Per quanto riguarda, invece, i licenziamenti collettivi, in ragione del peggioramento dell’intero quadro economico si confermano valori costantemente in aumento ad un tasso quasi sempre superiore al 5%. Quali conclusioni trarre, “pur con tutte le accortezze del caso, in assenza di dati divisi per dimensione d’impresa”? Secondo l’Isfol “si ha l’impressione” che l’articolo 18 made by Fornero “abbia avuto un effetto su una porzione selezionata di datori di lavoro”: le imprese fortemente motivate a licenziare si sono attivate immediatamente. Poi la maggiore responsabilità dei licenziamenti e delle mancate assunzioni va attribuita al “generale inverno” della crisi economica.
Quanto agli effetti della conciliazione nel caso di licenziamento economico, incide sicuramente la circostanza che essa è divenuta, con la legge n. 92/2012, parte integrante della procedura di tutela. Infatti, nel primo trimestre del 2012, prima dell’entrata in vigore della legge, le richieste di conciliazione per licenziamenti determinati da motivo oggettivo erano state 1.885. Già nel secondo trimestre di quello stesso anno si è passati a 10.039. Nei trimestri successivi si mantiene più o meno questo trend, come risulta dalla sottostente tabella. Si tenga conto che tra le cause principali di esiti negativi va annoverata la mancata presentazione delle parti in sede di conciliazione.

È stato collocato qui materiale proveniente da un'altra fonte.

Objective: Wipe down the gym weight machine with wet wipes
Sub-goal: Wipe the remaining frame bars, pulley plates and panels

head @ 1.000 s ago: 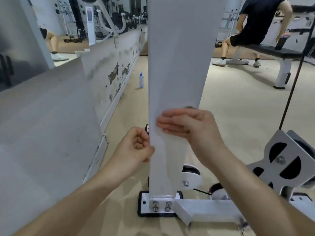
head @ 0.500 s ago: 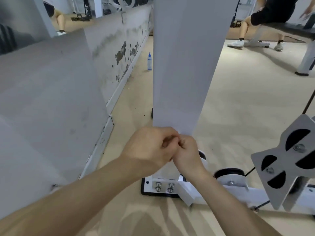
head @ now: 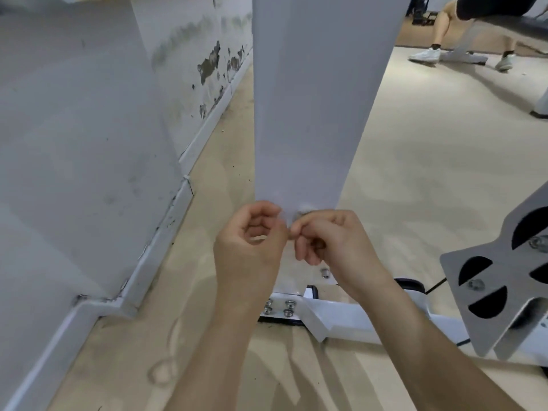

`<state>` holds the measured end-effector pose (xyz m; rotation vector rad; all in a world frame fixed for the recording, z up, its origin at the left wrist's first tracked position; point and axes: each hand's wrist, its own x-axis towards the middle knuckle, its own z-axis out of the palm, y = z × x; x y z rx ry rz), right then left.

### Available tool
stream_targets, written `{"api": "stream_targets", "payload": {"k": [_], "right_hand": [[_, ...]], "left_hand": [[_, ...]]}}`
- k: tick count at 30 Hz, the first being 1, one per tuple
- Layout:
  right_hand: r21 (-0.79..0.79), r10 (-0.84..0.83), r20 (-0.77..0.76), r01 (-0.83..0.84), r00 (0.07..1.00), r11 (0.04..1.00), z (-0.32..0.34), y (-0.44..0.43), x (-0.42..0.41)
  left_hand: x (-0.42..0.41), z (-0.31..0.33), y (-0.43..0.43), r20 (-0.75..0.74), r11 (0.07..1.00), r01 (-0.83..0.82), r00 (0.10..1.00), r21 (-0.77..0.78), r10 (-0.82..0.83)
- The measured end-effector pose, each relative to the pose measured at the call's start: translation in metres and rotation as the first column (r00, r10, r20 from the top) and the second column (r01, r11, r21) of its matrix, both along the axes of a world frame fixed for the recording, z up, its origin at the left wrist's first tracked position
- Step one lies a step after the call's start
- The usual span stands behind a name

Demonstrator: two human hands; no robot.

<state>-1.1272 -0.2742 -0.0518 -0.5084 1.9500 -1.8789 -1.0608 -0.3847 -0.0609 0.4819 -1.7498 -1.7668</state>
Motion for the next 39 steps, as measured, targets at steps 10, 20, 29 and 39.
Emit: {"api": "stream_targets", "payload": {"k": [10,20,29,39], "right_hand": [[-0.292,0.115,0.287,-0.027,0.951,0.956,-0.008,0.033,-0.015],[0.206,-0.223,-0.017,0.222,0.975,0.953,-0.067,0.008,0.021],[0.127,-0.439,0.159,0.422,0.884,0.897,-0.116,0.002,0.028],[0.286,-0.631,0.345,0.562,0.695,0.776,-0.183,-0.019,0.027]], "left_hand": [[-0.016,-0.027,0.031,-0.197,0.964,0.132,0.977,0.231,-0.087],[-0.008,-0.094,0.01,0.108,0.983,0.031,0.993,0.181,-0.051],[-0.01,-0.114,0.013,0.252,0.955,0.206,0.956,-0.214,-0.15],[-0.014,-0.177,0.002,0.457,0.967,0.25,0.857,0.038,-0.24]]}}
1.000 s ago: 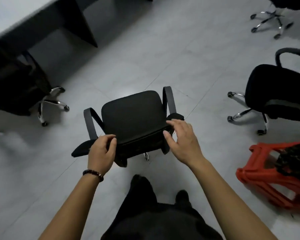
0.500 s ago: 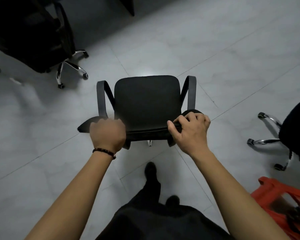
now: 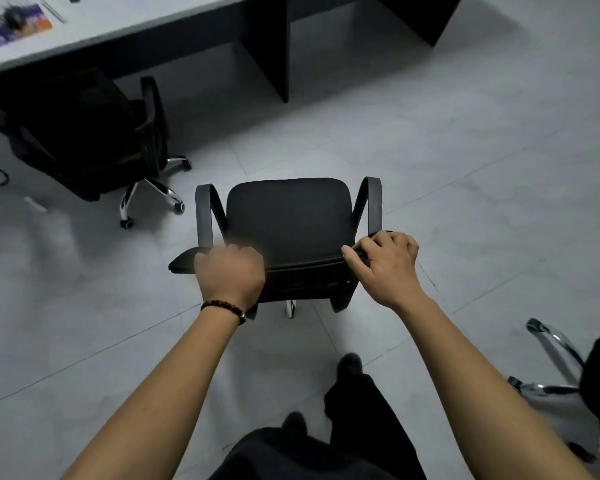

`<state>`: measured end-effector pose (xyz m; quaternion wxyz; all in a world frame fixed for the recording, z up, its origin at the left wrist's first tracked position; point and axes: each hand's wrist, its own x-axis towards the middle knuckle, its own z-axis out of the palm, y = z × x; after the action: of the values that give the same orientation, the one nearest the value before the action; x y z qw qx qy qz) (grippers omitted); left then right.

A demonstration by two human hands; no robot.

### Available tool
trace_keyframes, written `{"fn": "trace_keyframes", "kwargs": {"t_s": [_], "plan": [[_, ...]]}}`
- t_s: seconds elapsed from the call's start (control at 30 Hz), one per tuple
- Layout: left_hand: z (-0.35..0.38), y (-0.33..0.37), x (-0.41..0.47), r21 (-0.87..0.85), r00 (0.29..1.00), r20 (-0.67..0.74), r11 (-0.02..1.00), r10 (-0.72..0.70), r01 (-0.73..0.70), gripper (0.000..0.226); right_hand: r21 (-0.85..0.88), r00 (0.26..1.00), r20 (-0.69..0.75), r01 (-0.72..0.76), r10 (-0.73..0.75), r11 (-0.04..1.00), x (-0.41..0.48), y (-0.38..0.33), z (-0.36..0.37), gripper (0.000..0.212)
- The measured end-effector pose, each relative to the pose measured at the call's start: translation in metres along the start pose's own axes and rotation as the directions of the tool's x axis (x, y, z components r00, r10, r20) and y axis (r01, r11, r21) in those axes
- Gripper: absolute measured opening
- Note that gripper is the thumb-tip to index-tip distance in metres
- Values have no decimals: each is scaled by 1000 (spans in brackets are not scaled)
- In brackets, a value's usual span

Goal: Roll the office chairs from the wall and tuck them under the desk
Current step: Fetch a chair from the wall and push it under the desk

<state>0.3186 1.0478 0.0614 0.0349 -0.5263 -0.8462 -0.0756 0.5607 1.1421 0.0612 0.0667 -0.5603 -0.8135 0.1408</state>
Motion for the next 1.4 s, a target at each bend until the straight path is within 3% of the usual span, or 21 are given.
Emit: {"fn": "trace_keyframes", "kwargs": {"t_s": [0.2, 0.5, 0.67, 0.77, 1.07, 1.4], "plan": [[20, 28, 112, -1, 995, -94, 1000, -30, 30, 41, 56, 997, -71, 36, -32, 998, 123, 20, -3, 54], [44, 74, 294, 77, 982, 55, 981, -181, 176, 45, 26, 975, 74, 207, -208, 978, 350, 43, -28, 51], [47, 69, 374, 70, 990, 86, 991, -116, 110, 57, 13, 953, 144, 268, -267, 963, 455, 39, -37, 55], [53, 57, 420, 94, 984, 95, 985, -152, 143, 63, 6, 944, 144, 299, -297, 954, 505, 36, -38, 53], [81, 60, 538, 68, 978, 27, 977, -206, 204, 60, -1, 946, 103, 310, -308, 951, 638, 17, -35, 50], [94, 53, 654, 58, 974, 127, 982, -186, 180, 56, -21, 946, 170, 282, -275, 959, 779, -13, -47, 62]]}}
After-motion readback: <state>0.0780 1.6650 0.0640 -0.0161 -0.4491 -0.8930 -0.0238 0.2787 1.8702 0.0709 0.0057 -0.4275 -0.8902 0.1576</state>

Disciplina dei licenziamenti individuali per giustificato motivo oggettivo
Totali semestrali nazionali | 1° semestre 2012 | 2° semestre 2012 | 1° semestre 2013 | 2° semestre 2013 | 1° semestre 2014 |
Richiesta di conciliazione | 1.885 | ||||
Comunicazione del datore di voler licenziare | 10.039 | 11.664 | 9.165 | 8.537 | |
Esiti negativi* | 4.854 | 4.417 | 2.774 | 2.563 | |
Esiti positivi** | 3.621 | 5.928 | 4.445 | 4.310 | |
Altro | 1.425 | 1.508 | 1.781 | 1.174 | |
Pratiche evase | 9.900 | 11.853 | 9.000 | 8.047 |
(*mancata presentazione delle parti, mancato accordo; ** risoluzione consensuale con incentivo all’esodo o transazione economica, rinuncia all’impugnativa con transazione economica, rinuncia al licenziamento).Fonte: MLPS 2014
Come emerge dai dati, ancorché siano ancora importanti gli esiti negativi che comportano generalmente il ricorso giudiziario, vi è una tendenza alla loro diminuzione, confortata, invece, dall’incremento costante degli esiti positivi (ovvero delle intese). Ma il frutto è ancora acerbo. Potrebbe però maturare, se l’evoluzione normativa seguisse il medesimo tragitto, iniziato con la legge 92. Non sarebbe sbagliato, infatti, se anche nel caso di licenziamento per giustificato motivo soggettivo (ovvero disciplinare) venisse consentito al giudice di sanzionare il provvedimento illegittimo normalmente con l’indennità risarcitoria, salvo applicare la reintegra nei casi più gravi.